Small Business Bookkeeping Habits That Can Improve Cash Flow
Looking for ways to solve cash flow issues? Sometimes, late payments, low sales and internal expenses can use up your company’s available assets and/or lead to negative cash flow. Although it might feel like an uphill battle, there are a few ways to improve a company’s financial reserves and prevent issues in the future. Read on to learn about seven bookkeeping habits that can help increase your small business’s cash flow.
1. Keep a Close Eye on Your Books
Managing a small business’s bookkeeping is arguably one of the most important jobs in the company. Whether you assume this role yourself or assign it to an employee, aim to always stay on top of your business’s finances. Though it’s not a complete list of responsibilities, this includes maintaining up-to-date sales records, planning and tracking all expenses, reporting and fine-tuning based on your business needs.
While it might seem like an obvious step, some bookkeeping systems, like cash-based accounting, do not track cash flow automatically. If your business uses the cash-based system, you can use this free template to monitor your company’s cash flow.
2. Keep Your Finances Organized
A well-designed, organized financial system can help you stay on top of your business’s books. Rather than allow bookkeeping tasks to backlog, take care of them immediately, or assign a reliable employee to manage the finances. If you’re just starting out, it may benefit your business to consult with a financial professional to help set up your books, create a proper chart of accounts and/or review the basics of small business bookkeeping.
3. Consider Automatic Billing
Constantly creating and following up on customer invoices, particularly for repeat billing and returning customers, can eat up a lot of your time and lead to a backlog of reporting. Instead of a manual invoice and follow-up system, try using bookkeeping and/or billing software that does the work for you, like Wave Invoicing or FreshBooks.
4. Perform Financial Audits
While an internal financial audit may sound intimidating, regularly evaluating your financial performance on a quarterly or annual basis can help you identify ways to save money, accurately track performance and prevent fiscal issues down the line. Thorough audits can also provide an extra layer of oversight on your bottom line. Read this guide for more information and help on audit procedures for your small business.
5. Incentivize Early Payment
Late and missing customer payments can have a significant impact on a small business’s cash flow. If it’s possible for your establishment, consider offering a small discount, coupon or other favor to encourage customers to pay early. You can also sell gift cards or gift certificates for use at a later date to help increase cash flow.

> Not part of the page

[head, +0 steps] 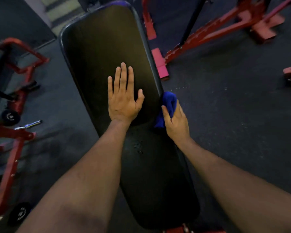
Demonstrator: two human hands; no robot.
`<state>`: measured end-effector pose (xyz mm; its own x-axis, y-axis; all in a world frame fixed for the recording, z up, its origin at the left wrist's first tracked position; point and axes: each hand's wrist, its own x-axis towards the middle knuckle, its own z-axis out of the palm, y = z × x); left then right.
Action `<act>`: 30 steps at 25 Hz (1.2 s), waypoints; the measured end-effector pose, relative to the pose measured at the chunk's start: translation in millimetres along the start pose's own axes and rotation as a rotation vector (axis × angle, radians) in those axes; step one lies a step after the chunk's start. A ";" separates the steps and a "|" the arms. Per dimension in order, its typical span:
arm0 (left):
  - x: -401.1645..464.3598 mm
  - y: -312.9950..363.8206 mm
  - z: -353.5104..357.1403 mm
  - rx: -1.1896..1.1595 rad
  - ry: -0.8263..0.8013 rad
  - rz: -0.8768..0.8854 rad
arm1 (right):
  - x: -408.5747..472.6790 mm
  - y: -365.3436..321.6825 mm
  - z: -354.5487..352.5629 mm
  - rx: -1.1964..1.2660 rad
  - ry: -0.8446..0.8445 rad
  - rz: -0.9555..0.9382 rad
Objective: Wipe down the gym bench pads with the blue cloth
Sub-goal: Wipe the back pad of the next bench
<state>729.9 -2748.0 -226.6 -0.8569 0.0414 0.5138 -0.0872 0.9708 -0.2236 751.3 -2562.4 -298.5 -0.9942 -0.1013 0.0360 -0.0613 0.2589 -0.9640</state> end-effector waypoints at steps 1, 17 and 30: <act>-3.7 -1.3 0.2 -0.001 0.008 -0.009 | -0.2 -0.3 2.4 -0.011 0.002 -0.005; -0.6 -5.0 14.1 0.074 -0.005 -0.014 | -17.5 32.6 -13.8 0.086 -0.183 -0.016; -19.7 0.4 0.3 -0.154 0.109 -0.011 | -84.1 88.3 -25.1 0.123 0.053 -0.152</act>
<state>746.6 -2748.5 -237.1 -0.7952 0.0476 0.6045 -0.0108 0.9956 -0.0926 827.3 -2506.9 -380.0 -0.9779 -0.0784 0.1938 -0.2025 0.1247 -0.9713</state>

6. Run Discounts and Sales
While cost adjustments may not technically be a bookkeeping habit, your small business’s pricing structure can have a big impact on its finances. People may be psychologically more willing to convert if they feel like they’re getting a good deal. According to a recent study published by RetailMeNot, roughly two-thirds of consumers made a purchase they weren’t planning on because they found some sort of coupon or discount. You can also incentivize customers to make additional purchases with product bundles or add-on bonuses.
7. Prepare Your Business for the Future
Stay vigilant of your small business’s fluctuating financial needs as you track and manage cash flow. If you expect a shortage in the coming days, weeks or months, aim to prepare well in advance. Rather than wait until funds are low, you can secure some sort of funding, such as a such as a business line of credit, to use whenever you need additional funds to run your company.
Additionally, as your small business grows, your financial needs will also likely increase. If your business’s accounting system becomes too time-consuming or complicated, it may help to consult with a professional. You can also hire an in-house bookkeeper, controller or accountant for ongoing assistance.
The information in this article is provided for educational and informational purposes only, without any express or implied warranty of any kind, including warranties of accuracy, completeness or fitness for any particular purpose. The information in this article is not intended to be and does not constitute financial, legal or any other advice. The information in this article is general in nature and is not specific to you the user or anyone else.